So, I am facing my second night alone in a row, which may not sound like much to pout about, however I am rather used to having my boyfriend around for cuddles and general bed time antics. Those of you who  have read my earlier posts will know he is away due to a hand injury acquired during the dangerous act of making fajitas, and although his attempts to persuade me that he will be just fine are extreamly lovely and much appreciated I am just not all that appeased at all. The fact that I find it hard enough to sleep without him generally is a possible indicator at how challenging attempting sleep is with flashbacks of blood all over the kitchen. As a result, I am fully awake; chain smoking, playing old pokemon games and picking at my finger/ toe nails. Not only this, but I am currently in the middle of a categorical heatwave, and this, for someone who feels completely naked and incomplete without a blanket is just another torture in itself. For this reason, I have decided to write one of my (hopefully) funny anecdotes to pass some time while deciding between pot noodles or another cigarette:

As my boyfriend and I attend different universities ( although his is only about 9 minutes away by train) you can imagine that I would be going to a lot of parties, social events, pubs, clubs etc. without him. In the past my drunken state would be categorised by being a late night nuisance; frequently calling my boyfriend at ridiculous times simply to state in a slur how much I miss him, and how I am not at all plastered off my face. However, as of late I have noticed a new pattern developing; an obscene love for inanimate objects. Now, before people read this and refer channel 4 to call me for an interview or ask them to do one of those odd documentaries in my honour I would like to say that it does not a) happen when I am sober and b) does not go beyond a rather awkward making out session.
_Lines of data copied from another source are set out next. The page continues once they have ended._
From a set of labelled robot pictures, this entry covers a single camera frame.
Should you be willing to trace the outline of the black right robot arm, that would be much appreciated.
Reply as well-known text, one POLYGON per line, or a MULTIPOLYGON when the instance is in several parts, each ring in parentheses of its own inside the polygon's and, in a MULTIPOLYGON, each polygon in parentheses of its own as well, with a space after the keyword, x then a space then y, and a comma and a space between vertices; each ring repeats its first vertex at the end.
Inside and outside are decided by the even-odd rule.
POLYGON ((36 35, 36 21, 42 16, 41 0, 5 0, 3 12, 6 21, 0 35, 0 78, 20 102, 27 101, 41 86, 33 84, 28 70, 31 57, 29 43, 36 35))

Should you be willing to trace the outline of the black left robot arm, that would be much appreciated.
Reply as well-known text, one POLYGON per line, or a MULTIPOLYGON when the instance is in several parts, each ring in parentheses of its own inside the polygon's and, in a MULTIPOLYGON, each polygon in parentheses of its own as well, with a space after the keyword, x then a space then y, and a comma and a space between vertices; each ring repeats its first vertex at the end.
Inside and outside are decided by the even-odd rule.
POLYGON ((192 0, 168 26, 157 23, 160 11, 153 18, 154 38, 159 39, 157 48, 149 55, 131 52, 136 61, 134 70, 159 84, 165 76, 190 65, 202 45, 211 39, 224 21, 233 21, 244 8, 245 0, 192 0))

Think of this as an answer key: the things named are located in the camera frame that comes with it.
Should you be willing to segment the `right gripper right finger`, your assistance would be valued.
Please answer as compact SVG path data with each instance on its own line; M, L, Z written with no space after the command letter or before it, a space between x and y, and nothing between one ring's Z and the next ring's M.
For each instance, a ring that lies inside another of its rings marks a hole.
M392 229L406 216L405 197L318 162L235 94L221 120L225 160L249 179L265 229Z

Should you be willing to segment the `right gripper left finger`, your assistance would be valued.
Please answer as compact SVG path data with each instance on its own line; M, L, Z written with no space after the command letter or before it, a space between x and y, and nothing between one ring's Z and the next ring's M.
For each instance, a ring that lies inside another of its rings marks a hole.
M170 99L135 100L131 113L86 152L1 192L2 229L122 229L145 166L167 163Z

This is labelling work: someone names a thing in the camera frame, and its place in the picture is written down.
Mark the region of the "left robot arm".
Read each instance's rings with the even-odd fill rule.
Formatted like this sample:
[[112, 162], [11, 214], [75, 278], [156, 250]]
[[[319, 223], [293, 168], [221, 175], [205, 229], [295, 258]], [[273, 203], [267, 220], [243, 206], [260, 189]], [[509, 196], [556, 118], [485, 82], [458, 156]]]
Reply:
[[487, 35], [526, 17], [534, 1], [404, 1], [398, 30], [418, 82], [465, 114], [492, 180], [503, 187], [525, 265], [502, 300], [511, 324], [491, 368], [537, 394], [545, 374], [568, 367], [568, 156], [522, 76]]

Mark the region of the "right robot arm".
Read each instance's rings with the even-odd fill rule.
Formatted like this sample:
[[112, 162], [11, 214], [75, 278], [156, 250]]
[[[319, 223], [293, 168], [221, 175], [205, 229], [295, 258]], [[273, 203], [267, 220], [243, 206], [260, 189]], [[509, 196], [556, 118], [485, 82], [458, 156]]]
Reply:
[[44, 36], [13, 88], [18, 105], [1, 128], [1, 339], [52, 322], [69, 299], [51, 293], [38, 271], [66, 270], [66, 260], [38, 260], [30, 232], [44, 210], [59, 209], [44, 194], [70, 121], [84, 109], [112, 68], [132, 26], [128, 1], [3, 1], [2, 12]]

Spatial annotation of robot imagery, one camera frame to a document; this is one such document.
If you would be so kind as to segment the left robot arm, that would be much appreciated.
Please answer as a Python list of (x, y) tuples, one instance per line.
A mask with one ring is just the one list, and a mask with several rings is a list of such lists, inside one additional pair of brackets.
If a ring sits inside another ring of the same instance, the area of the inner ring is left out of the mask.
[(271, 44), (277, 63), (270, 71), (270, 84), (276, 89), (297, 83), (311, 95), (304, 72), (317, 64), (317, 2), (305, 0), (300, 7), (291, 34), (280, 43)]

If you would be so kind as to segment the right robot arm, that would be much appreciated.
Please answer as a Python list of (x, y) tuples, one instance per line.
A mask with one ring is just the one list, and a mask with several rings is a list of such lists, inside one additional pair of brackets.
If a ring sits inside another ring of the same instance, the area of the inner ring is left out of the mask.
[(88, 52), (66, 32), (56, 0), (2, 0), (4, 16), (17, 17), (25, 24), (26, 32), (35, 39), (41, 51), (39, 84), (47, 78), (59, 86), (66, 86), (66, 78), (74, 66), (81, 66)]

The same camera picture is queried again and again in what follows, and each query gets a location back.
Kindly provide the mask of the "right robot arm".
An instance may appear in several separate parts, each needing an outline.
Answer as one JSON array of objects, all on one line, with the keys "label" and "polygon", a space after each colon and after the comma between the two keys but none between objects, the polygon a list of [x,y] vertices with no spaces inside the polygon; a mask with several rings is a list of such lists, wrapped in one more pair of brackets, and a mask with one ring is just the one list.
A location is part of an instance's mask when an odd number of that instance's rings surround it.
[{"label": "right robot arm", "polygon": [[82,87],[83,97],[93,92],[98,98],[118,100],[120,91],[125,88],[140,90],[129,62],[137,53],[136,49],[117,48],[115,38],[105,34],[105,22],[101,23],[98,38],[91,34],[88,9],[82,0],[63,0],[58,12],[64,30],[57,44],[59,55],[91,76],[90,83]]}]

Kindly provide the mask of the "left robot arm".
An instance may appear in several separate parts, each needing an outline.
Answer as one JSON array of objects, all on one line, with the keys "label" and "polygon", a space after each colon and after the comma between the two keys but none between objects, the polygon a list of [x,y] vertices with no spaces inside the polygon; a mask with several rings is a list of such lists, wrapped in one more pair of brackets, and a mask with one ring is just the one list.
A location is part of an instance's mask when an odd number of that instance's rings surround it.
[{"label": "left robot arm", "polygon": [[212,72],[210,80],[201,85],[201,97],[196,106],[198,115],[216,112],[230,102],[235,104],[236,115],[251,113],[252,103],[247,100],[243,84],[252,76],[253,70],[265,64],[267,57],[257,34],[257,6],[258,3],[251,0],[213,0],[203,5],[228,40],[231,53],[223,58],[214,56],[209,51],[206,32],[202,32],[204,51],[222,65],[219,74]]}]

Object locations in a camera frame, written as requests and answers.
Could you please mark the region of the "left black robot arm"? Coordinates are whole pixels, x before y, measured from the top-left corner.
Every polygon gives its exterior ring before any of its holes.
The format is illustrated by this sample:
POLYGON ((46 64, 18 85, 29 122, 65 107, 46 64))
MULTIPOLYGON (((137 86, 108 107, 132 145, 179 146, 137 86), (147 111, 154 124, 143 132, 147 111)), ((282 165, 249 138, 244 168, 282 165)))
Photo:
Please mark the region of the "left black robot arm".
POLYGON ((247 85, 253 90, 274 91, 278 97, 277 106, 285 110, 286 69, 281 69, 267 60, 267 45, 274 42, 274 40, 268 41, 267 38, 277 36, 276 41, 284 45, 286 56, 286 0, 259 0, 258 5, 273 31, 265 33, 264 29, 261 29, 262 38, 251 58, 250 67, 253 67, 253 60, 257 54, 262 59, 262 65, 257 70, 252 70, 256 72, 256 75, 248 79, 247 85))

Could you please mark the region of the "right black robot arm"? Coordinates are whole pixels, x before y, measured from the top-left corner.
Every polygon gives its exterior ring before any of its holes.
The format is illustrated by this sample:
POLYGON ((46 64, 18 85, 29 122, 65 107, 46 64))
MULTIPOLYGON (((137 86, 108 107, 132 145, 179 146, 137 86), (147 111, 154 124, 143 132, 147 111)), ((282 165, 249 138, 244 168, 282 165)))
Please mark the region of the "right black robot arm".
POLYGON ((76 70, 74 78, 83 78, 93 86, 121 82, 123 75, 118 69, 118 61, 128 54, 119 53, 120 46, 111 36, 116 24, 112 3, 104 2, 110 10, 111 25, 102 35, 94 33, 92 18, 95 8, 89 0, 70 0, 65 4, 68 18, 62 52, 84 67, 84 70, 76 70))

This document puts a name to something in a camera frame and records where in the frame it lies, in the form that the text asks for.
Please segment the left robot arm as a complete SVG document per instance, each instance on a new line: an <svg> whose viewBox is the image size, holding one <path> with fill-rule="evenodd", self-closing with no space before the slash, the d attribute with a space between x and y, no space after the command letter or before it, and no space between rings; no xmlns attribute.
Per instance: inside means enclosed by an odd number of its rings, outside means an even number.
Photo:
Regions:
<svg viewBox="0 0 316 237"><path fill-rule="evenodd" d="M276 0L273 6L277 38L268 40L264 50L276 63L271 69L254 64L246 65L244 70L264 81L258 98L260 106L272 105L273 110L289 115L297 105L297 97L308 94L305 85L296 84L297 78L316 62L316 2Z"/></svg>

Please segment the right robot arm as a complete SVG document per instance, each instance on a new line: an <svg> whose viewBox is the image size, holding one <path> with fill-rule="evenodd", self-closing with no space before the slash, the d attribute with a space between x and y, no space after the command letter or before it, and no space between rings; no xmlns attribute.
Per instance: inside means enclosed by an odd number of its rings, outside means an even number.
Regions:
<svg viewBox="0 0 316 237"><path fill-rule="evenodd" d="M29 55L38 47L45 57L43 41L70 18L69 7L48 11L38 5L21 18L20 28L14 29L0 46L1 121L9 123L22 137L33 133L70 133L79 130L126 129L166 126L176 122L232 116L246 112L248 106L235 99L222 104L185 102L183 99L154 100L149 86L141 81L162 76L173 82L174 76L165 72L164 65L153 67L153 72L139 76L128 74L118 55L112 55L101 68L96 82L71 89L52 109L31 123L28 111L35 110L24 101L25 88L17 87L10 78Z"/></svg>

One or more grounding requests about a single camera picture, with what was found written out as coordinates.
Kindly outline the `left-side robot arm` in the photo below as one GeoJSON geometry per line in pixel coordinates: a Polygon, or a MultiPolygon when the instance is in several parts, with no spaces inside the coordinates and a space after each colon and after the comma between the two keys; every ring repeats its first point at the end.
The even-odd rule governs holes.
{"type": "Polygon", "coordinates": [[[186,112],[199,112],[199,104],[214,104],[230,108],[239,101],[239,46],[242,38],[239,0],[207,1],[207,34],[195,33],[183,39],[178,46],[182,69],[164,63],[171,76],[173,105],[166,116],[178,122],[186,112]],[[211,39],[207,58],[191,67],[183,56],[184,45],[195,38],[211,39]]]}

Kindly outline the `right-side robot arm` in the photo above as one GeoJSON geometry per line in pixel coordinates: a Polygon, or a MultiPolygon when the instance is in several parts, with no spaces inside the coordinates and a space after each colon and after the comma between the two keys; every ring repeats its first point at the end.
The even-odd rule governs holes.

These inanimate objects tend to take the form of lampposts, cars, trees, and really anything I can pounce on on my way back home after probably being thrown out of a club (fun fact: I rarely leave clubs, I am more placed outside them for the safety of others). My primary concern on this matter is discovering some sort of tree version of an STD and unwittingly passing it on to my boyfriend who will then be rushed from doctor to doctor with me while they investigate this new disease. However, on the up side, when I sober up I am never left with the feelings of guilt that I presume I would experience if the object of my drunken affection was a real person, I am rarely left feeling violated and used and apart from having to frequently remove tree bark from the washing machine believe this is not a problem I should really dwell on.

If any of you do see any kind of documentary about this sort of thing in the future, please do not assume it is based or is about me. Many Thanks.